Just finished binge listening to two brand-new books.
A Simple Favor, by Darcey Bell, narrated by Andi Arndt, Xe Sands, and Matthew Waterson, is a decent effort that ultimately falls short. Emily arranges for her son to go home with her friend Stephanie after school, and then vanishes.
Stephanie is a blogger about momhood, and a lot of the story is told through her annoying blog posts. Of course Stephanie has secrets, Emily has secrets, and Emily's husband has secrets. Stephanie's secrets are WAY off the ickiness scale, unnecessarily so--what was the author thinking? The book includes numerous references to novels and films (mostly Patricia Highsmith), which I enjoyed since they were familiar to me, but they also telegraphed some plot developments. The author seemed to be going for the same stylish Hitchcockian-Highsmith vibe as Peter Swanson's The Kind Worth Killing last year, but just didn't get there.
The second book, Find Me, by J.S. Monroe, narrated by Katharine McEwan, Derek Perkins, and Alex Wyndham, was one I wished I had in hardcover so I could throw it across the room. If it hadn't been a library book, I would certainly have asked for a refund.

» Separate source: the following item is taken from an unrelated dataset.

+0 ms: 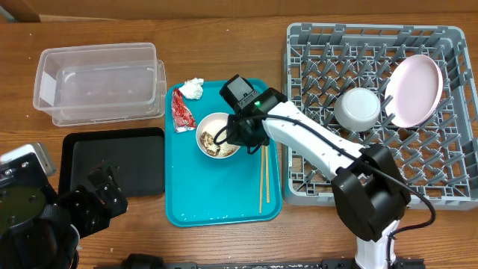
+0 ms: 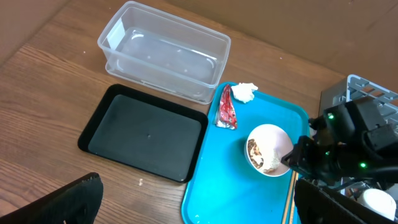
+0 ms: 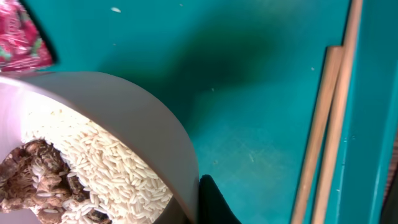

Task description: Sort waste into correct bins and load items into the dishwasher

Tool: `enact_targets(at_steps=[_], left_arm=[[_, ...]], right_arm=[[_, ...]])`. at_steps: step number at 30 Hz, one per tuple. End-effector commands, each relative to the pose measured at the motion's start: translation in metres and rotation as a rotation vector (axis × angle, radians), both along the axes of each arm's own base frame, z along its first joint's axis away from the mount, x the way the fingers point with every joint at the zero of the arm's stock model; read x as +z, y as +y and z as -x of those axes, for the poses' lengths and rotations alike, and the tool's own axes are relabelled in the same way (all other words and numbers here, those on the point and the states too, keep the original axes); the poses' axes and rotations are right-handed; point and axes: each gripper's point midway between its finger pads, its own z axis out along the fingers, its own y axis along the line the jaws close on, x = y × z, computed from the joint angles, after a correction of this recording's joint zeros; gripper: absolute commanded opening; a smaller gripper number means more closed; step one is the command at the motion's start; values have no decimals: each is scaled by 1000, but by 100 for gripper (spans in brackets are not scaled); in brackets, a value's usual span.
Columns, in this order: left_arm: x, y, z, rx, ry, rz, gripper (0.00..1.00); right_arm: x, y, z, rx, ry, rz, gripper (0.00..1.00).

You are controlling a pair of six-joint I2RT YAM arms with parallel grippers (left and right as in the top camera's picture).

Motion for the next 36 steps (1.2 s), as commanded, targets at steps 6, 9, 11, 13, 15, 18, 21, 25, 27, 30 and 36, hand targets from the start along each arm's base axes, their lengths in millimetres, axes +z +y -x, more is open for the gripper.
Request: enact_targets(at_steps=[6, 9, 11, 13, 15, 18, 21, 25, 27, 30, 36], left_arm=[[13, 4, -10, 34, -65, 3, 100], [11, 4, -8, 34, -55, 1, 100], [10, 3, -8, 30, -51, 9, 100], [9, -13, -9, -39, -46, 70, 100], [12, -32, -13, -123, -56, 133, 100], [15, -48, -21, -215, -58, 159, 100], [10, -52, -32, -223, -26, 162, 100], [-3, -55, -47, -221, 51, 162, 100], [-10, -59, -56, -227, 91, 167, 100], [-21, -68, -70, -254, 149, 189, 100], [-40, -94, -92, -396, 251, 223, 91]], right_arm=[[-4, 10, 7, 1, 21, -12, 7], [-4, 15, 10, 15, 16, -16, 12], [-3, 19, 9, 48, 0, -23, 26], [-2, 24, 8, 122, -29, -30, 44], [2, 25, 6, 161, -52, -30, 50], [17, 20, 0, 165, -75, -35, 54], [41, 4, -9, 131, -124, -29, 55], [63, -21, -11, 167, -165, 19, 62], [59, -32, -2, 176, -121, 52, 56], [41, -47, 15, 181, -36, 107, 47], [-8, -65, 43, 200, 56, 164, 41]])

The premise is that Jar keeps imagining he's seeing Rosa, who apparently committed suicide five years ago. Then a diary surfaces, and that makes him believe she really is still alive. Now, this sounds like it's going to be a fairly normal serving of suspense, not something that's going to dish up horrible scenes of animal abuse, torture, and international espionage, with a side of anti-Americanism (it's a British author). In addition to which, the story was so convoluted that it required a lengthy information dump to make some semblance of sense out of it. Even with that, I wasn't sure how a few things fit it, but I didn't care enough to try to figure them out. I just wanted the book to be done so I could return it.